— PROBLEM —
Reproduce all the lines below exactly and omit the images.

※ ※ ※

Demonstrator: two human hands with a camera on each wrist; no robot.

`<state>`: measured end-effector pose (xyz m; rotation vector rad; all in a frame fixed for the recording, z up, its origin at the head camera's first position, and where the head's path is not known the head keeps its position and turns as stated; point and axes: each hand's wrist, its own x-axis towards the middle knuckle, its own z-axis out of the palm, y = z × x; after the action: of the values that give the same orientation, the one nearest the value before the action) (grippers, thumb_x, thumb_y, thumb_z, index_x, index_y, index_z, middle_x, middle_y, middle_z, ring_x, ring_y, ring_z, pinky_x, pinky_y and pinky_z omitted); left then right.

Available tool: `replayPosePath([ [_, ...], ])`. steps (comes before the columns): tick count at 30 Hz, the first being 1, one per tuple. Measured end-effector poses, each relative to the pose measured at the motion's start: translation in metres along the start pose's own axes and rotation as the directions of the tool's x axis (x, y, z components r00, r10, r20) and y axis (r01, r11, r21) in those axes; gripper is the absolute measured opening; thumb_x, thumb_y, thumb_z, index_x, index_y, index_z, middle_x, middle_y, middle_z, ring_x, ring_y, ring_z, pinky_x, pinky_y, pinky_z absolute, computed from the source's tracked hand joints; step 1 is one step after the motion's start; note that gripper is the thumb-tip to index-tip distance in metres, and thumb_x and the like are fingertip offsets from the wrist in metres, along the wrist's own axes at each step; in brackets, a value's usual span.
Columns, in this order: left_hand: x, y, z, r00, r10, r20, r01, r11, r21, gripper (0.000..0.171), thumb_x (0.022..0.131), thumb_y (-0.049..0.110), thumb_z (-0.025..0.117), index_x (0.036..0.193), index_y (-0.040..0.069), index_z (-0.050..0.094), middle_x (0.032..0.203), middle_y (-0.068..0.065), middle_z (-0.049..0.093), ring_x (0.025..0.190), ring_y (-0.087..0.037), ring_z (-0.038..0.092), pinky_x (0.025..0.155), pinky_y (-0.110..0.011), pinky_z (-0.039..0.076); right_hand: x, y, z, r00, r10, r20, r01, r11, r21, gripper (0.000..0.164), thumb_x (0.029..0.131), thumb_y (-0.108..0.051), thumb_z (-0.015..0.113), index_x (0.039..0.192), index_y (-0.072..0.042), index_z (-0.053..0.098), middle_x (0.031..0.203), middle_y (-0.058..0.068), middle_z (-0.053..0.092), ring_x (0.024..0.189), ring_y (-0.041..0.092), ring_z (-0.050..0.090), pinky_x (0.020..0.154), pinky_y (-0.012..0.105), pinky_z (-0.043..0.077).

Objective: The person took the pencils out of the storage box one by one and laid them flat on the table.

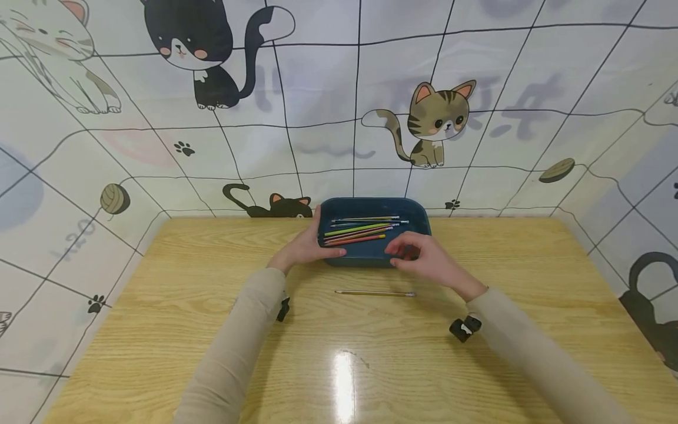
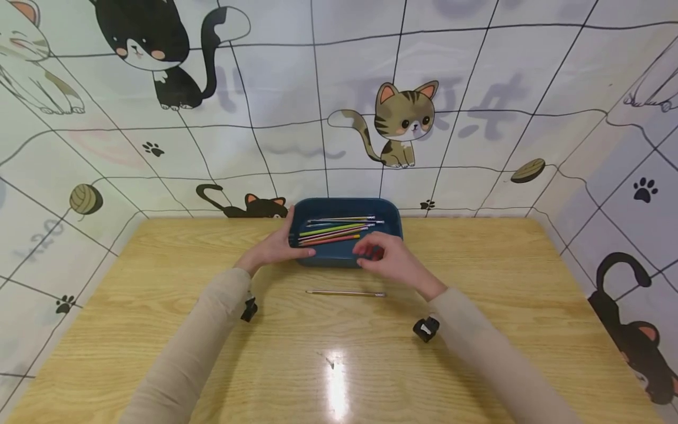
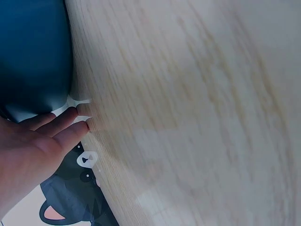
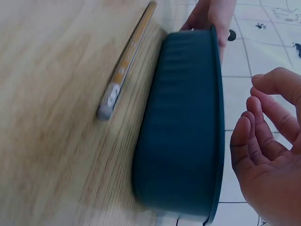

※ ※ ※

— ANSWER AREA —
Demonstrator: two human hands with a camera on each wrist; no robot.

`<state>`: measured end-effector pose (xyz m; rotation vector rad; all in a frame fixed for the recording, z up, its origin at the head camera's first position, and where the head's path is not known the head keeps its position and turns as stated; point and axes: each hand's wrist, its own x-axis towards the middle knuckle, its own z-axis out of the palm, y = z × x; after the action: of the values that give the same orientation, the one nearest the value before the action) (grippers, thumb_x, thumb_y, thumb_z, index_x, index_y, index_z, middle_x, middle_y, middle_z, ring_x, ring_y, ring_z, pinky_x, pinky_y and pinky_z omitted); left then right.

Available tool: `replayPosePath([ [_, ...], ])`. steps (comes before the columns): tick count at 30 Hz, the first being 1, one per tuple. Measured end-effector poses, each relative to the pose measured at the motion's start: translation in metres along the start pose's own axes and rotation as the directions of the tool's x axis (x, y, z components r00, r10, r20) and y axis (r01, r11, r21) in those axes; gripper is the absolute measured opening; thumb_x, thumb_y, thumb_z, index_x, index_y, index_z, middle_x, middle_y, middle_z, ring_x, ring_y, ring_z, pinky_x, pinky_y, pinky_z absolute, computed from the source's tracked hand joints; step 1 is one step after the motion's start; note that gripper is the thumb-tip to index-tip distance in metres, and thumb_x and the like are fingertip offsets from the wrist in metres, along the wrist's own axes at each step; in brackets, a value's usual span.
Columns, in this order: left_hand: x, y, z, r00, r10, r20, r01, r11, r21, gripper (0.000..0.171), thumb_x (0.022..0.131), thumb_y (-0.049..0.110), thumb_z (-0.025..0.117), index_x (0.036..0.193), index_y (-0.040..0.069), index_z (-0.050..0.094), middle_x (0.032..0.203), middle_y (-0.068..0.065), middle_z (-0.049..0.093), ring_x (0.025..0.190), ring_y (-0.087..0.037), ring_z (-0.038..0.092), pinky_x (0.025..0.155), pinky_y (-0.110..0.011), pinky_z (-0.039..0.076); right_hand: x, y, z, r00, r10, r20, r01, r11, r21, gripper (0.000..0.164), thumb_x (0.029..0.131), thumb_y (-0.108..0.051), thumb_z (-0.015..0.113), index_x (0.039..0.192), index_y (-0.072..0.042), index_z (-0.053..0.098), middle_x (0.031..0.203), middle_y (-0.058..0.068), middle_z (-0.053..0.092), ring_x (0.024..0.189), ring_y (-0.041..0.092), ring_z (-0.050..0.090), pinky_x (0.020..0.154), pinky_y (-0.012..0.105), pinky_z (-0.043..0.077).

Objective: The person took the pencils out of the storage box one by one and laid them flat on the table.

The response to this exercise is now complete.